Ultralight axion or axion-like particle dark matter and 21-cm absorption signals in new physics

TL;DR

This paper explores how ultralight axion-like particles could explain the observed 21-cm absorption signals during cosmic dawn by inducing baryon cooling and photon heating, offering insights into dark matter and early universe physics.

Contribution

It proposes a unified model where axion-like particles account for 21-cm signals through simultaneous cooling and heating effects, connecting dark matter properties with cosmological observations.

Findings

Axion-like particles can cool baryons, explaining the 21-cm absorption feature.

Resonant photon conversion of ALPs can heat the intergalactic medium.

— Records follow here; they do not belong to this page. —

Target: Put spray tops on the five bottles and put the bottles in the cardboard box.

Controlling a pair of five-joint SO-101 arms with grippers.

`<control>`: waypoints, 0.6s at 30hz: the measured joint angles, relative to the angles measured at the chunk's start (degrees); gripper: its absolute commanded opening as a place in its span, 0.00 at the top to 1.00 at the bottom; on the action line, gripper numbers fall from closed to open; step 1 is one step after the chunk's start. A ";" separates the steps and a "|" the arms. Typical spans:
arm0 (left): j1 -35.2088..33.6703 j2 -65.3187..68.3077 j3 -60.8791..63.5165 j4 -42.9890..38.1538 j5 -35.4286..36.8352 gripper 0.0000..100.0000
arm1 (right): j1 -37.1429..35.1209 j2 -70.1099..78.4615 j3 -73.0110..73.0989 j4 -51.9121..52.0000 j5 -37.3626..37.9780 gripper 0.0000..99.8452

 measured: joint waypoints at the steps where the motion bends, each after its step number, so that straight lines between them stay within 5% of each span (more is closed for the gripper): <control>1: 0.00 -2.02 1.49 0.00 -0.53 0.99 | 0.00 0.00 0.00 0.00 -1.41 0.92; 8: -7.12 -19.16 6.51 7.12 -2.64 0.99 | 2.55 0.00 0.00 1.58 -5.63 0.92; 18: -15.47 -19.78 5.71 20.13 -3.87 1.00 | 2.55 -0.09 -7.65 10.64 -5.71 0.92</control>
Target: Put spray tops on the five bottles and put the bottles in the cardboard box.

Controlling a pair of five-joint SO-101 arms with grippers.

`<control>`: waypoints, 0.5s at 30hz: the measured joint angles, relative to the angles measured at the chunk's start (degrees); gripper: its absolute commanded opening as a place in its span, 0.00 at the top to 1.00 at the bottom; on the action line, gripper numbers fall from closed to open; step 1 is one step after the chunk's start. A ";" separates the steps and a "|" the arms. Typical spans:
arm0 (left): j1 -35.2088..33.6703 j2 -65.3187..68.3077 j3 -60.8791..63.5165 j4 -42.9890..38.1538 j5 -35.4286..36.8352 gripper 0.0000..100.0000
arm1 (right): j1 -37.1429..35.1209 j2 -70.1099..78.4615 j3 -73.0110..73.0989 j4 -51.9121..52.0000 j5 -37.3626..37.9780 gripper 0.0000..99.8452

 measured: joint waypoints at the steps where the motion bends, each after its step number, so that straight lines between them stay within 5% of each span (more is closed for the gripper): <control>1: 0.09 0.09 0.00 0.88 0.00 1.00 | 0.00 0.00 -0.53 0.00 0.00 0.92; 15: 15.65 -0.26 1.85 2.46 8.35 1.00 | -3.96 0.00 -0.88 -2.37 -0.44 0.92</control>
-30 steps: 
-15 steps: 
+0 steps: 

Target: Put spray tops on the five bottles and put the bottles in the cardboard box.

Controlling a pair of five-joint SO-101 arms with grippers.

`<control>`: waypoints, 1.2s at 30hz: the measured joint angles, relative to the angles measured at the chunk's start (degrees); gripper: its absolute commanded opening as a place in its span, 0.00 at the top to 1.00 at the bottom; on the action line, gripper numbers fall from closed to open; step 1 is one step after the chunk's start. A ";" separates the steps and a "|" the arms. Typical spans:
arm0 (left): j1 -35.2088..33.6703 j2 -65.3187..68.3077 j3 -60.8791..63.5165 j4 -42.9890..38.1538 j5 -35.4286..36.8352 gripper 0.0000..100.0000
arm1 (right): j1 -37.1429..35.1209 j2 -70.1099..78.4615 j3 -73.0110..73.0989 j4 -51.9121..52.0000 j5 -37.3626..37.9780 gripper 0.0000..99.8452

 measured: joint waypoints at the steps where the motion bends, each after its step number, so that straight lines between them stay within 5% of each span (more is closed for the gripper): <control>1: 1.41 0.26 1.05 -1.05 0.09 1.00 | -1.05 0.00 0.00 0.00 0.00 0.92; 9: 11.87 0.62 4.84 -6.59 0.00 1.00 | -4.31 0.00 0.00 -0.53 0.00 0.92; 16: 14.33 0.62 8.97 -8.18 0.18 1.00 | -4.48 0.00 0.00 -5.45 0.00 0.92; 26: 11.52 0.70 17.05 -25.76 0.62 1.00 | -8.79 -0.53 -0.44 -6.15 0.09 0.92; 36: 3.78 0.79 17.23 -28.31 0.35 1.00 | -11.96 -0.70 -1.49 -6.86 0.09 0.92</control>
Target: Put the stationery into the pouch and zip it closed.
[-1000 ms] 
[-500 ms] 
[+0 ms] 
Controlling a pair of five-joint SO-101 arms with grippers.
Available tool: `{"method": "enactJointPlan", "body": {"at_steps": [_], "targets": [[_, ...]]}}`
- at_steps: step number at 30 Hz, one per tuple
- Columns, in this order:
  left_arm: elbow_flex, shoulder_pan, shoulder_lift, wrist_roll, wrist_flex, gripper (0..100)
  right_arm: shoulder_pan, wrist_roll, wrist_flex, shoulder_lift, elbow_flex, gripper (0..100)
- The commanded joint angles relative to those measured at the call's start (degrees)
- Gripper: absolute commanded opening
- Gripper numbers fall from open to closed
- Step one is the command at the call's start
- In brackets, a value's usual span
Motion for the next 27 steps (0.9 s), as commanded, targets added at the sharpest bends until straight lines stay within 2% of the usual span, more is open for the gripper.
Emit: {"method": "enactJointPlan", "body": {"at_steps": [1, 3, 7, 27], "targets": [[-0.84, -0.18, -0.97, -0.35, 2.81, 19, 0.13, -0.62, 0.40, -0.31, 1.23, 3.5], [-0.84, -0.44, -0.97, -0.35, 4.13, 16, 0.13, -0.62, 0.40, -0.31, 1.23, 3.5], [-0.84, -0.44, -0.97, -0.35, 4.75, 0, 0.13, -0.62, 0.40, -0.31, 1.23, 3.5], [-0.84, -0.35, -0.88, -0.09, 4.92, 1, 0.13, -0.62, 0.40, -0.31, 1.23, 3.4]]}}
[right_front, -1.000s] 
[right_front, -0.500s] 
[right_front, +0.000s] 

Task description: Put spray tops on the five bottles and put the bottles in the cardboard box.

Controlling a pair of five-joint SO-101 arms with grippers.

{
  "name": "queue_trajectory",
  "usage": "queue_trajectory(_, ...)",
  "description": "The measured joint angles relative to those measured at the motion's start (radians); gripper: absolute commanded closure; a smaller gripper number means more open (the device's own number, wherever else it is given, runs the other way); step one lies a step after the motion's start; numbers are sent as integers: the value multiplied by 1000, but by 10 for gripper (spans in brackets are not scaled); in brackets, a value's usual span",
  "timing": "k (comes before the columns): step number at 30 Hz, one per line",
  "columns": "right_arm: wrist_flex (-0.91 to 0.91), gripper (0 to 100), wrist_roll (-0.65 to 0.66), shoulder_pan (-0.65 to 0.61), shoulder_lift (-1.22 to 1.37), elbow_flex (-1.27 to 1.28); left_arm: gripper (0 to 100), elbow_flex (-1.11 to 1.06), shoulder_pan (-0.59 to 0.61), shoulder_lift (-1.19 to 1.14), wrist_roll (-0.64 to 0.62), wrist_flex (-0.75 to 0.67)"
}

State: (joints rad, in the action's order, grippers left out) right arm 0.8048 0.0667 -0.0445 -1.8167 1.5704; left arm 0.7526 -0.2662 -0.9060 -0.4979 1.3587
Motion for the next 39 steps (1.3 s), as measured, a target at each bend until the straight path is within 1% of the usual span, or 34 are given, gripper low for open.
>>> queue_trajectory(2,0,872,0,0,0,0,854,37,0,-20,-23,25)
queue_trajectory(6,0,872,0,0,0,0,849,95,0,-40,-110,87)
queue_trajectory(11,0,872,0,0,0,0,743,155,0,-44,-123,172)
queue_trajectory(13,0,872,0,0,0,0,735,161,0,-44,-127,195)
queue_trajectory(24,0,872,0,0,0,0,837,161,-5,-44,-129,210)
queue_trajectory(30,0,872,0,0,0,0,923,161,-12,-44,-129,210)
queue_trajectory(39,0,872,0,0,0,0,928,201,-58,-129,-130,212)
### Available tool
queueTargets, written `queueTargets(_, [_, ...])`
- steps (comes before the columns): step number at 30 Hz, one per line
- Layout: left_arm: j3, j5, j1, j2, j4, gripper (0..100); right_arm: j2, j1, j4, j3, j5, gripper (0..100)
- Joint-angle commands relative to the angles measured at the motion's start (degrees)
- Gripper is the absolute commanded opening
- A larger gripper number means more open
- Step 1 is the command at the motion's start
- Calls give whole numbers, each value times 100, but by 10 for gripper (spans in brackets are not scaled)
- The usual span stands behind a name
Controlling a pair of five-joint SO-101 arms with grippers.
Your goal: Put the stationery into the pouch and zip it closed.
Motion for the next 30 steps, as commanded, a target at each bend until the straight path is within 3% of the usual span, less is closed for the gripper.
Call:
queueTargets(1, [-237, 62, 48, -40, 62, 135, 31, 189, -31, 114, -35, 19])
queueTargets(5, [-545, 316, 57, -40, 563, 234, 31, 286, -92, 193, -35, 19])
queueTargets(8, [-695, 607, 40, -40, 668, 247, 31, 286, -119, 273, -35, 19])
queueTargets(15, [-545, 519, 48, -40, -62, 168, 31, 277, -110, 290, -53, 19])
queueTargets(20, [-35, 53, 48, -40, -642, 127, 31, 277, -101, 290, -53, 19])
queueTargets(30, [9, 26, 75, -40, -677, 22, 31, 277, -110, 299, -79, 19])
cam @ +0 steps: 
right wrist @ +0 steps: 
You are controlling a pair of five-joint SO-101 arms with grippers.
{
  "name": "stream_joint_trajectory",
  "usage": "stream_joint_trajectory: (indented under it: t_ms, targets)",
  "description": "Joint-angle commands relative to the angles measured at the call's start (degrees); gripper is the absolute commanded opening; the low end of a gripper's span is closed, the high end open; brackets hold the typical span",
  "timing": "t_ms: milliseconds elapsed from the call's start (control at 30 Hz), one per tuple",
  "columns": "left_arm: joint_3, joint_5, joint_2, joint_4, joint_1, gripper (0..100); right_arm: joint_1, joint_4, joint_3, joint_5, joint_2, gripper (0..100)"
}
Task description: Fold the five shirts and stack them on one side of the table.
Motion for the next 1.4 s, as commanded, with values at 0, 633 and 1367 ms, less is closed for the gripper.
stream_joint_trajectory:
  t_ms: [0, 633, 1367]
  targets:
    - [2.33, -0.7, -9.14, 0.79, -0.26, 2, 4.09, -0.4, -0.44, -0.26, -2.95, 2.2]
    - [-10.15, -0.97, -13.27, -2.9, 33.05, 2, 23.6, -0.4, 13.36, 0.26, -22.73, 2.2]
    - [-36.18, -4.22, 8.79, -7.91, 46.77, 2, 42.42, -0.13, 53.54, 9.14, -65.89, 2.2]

The model reduces the excess neutrino species predicted by standard cosmology.

Abstract

A hypothetical particle known as the axion holds the potential to resolve both the cosmic dark matter riddle and particle physics' long-standing, strong CP dilemma. An unusually strong 21-cm absorption feature associated with the initial star formation era, i.e., the dark ages, may be due to ultralight axion dark matter ($\sim$10$^{-22}$ eV) at this time. The radio wave observation's 21-cm absorption signal can be explained as either anomalous baryon cooling or anomalous cosmic microwave background photon heating. Shortly after the axions or axion-like particles (ALPs) thermalize among themselves and form a Bose--Einstein condensate, the cold dark matter ALPs make thermal contact with baryons, cooling them. ALPs are thought to be the source of some new evidence for dark matter, as the baryon temperature at cosmic dawn was lower than predicted based on presumptions. The detection of baryon acoustic oscillations is found to be consistent with baryon cooling by dark matter ALPs. Simultaneously, under the influence of the primordial black hole and/or intergalactic magnetic fields, the dark radiation composed of ALPs can resonantly transform into photons, significantly heating up the radiation in the frequency range relevant to the 21-cm tests. When examining the 21-cm cosmology at redshifts $z$ between 200 and 20, we see that, when taking into account both heating and cooling options at the same time, heating eliminated the theoretical excess number of neutrino species, $\Delta N_{\rm eff}$, from the cooling effect.